A son’s loving tribute
Jean Stewart McLean
Arts

A son’s loving tribute

Guilford Center Stage presents work of Jean Stewart McLean, mother of theater group’s co-founder

GUILFORD — In producing To Their Appointed End, four one-act plays directed by William Stearns, Guilford Center Stage gets personal.

The playwright, Jean Stewart McLean, is GCS co-founder Don McLean's mother.

The four short plays, written around 1950, have never been staged, and GCS presents them in commemoration of Jean Stewart McLean's centenary.

“Part of our theater company's definition is, we do stuff nobody else does,” Don said.

Born in 1917 in Rahway, N.J., Jean Stewart McLean was an avid writer, Don said. The script for the four plays comes from Sparks: The Collected Writings of Jean Stewart McLean, a book Don published in 2013. It includes poems, plays, and short stories, Don told The Commons.

“She wrote poetry as a girl in high school, and in college was an English major,” Don said. “It was the main thing I remember her doing: writing short stories and sending them off to women's magazines as a sideline to being a housewife.”

But plays were a sort of detour. Other than writing a skit for a Cub Scout pack, Don said, Jean “didn't evidence much interest in the theater.”

During Don's childhood in Princeton, he remembers Jean “being part of an informal circle of women writers.”

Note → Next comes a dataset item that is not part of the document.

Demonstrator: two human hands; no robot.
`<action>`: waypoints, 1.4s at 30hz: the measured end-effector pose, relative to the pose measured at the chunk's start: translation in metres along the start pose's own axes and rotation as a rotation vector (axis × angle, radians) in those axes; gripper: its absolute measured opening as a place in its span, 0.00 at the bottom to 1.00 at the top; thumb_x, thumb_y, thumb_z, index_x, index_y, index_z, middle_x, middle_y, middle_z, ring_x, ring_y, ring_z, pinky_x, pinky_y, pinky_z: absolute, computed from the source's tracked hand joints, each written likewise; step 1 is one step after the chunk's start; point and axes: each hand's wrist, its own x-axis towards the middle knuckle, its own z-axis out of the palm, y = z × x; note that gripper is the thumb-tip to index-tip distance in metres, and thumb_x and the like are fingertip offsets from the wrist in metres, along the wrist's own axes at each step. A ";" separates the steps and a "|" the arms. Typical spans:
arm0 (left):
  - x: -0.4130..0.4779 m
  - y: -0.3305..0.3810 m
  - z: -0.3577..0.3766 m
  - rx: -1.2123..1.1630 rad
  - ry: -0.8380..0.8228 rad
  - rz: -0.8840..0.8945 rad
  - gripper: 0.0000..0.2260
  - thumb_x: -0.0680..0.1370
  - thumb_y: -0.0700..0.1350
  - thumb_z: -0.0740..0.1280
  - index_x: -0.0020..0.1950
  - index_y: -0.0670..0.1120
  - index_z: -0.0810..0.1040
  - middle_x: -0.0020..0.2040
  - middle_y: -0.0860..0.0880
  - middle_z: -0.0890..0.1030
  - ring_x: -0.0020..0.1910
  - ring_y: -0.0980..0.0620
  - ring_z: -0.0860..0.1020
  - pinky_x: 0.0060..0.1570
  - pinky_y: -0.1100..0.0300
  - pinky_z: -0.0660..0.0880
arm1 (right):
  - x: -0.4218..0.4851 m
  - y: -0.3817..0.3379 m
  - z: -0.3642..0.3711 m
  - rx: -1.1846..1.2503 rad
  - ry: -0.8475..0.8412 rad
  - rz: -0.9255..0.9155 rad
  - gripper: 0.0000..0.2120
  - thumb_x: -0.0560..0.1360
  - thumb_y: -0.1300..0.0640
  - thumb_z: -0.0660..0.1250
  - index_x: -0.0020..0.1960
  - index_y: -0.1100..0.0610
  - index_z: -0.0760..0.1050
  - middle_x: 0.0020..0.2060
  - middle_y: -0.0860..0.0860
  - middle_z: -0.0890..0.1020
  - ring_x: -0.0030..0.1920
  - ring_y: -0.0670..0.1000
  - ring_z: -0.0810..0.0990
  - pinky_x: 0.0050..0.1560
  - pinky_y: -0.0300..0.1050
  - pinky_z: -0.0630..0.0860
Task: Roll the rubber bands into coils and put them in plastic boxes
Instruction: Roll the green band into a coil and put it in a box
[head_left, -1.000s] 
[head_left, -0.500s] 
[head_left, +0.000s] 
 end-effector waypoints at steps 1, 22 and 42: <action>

He doubts Jean has any hidden plays he has yet to discover. “I have all of her boxes of manuscripts and such. I think this is what there is,” Don said.

Plays from the 40s

Jean wrote the quartet of plays - “The Vine,” “To Their Appointed End,” “Where the Saints Have Trod,” and “Happy Hollidays” - mostly in the late-1940s, Don said.

The show opens with “The Vine,” a drama about a young man who has a deep-seated dependence on a large vine growing outside his family home, according to the news release.

Another drama follows. “To Their Appointed End” is about an aged minister who faces the possibility of retirement.

Next on the bill is “Where the Saints Have Trod,” about a new, young minister challenged by filling the shoes of his much-beloved predecessor. Don considers this play a “sort of sequel” to “To Their Appointed End.”

Both plays were inspired by Jean's upbringing in a church family. Her father was an Episcopalian rector, and when Jean was born, he was already established in the church. “It really informed her upbringing,” Don said.

“My mom and her sister grew up with church teas, church rummage sales, and church activities. My grandmother started a parochial school. [Jean] grew up really immersed in church life; not just religion, but the whole hierarchy, the politics of the church family and parishioners, the whole social structure,” Don said.

“Mom was athletic, and she had this affinity for tomboyish characters, like the wife of the minister in 'Where the Saints Have Trod,'” he added.

That play, and “Happy Hollidays,” are comedies. “The last play is quite fun,” Don said. “The actors in rehearsal said, 'This is really fun. It's quite silly!'”

A fast-paced comedy

“Happy Hollidays” is billed in the news release as a “fast-paced comedy about the Hollidays, a theatrical couple who host a radio show from their New York apartment. To their listeners, they are a happy couple. Off the air is a different matter.”

The play, Don said, is loosely based on “Breakfast with Dorothy & Dick,” a daily talk show that aired on New York radio station WOR from 1945 to 1963, starring Dorothy Kilgallen, a reporter and columnist for the Hearst newspapers, and Dick Kollmar, an actor and producer on Broadway and in radio dramas.

“Everybody knows these people on the radio, but what happens when the mics go off? They don't like each other very much at all,” Don said.

“Happy Hollidays” is filled with puns, wordplay, and “mangling words,” he said. “My mom was really into this. She always had something funny to say,” he added.

“As a kid, I always knew about [her plays] and thought it was kind of neat,” he said. “I remember her typing. She had a funny little typewriter and she wrote in a sewing room - but I don't remember her sewing.”

A cast of 17 actors from the community will perform the plays, which average about 20 minutes in length. William Stearns directs.

General admission is $10. Cash or check will be accepted at the box office. Those wishing to use a credit or debit card may go to Brown Paper Tickets at bpt.me/2792780 or call 1-800-838-3006.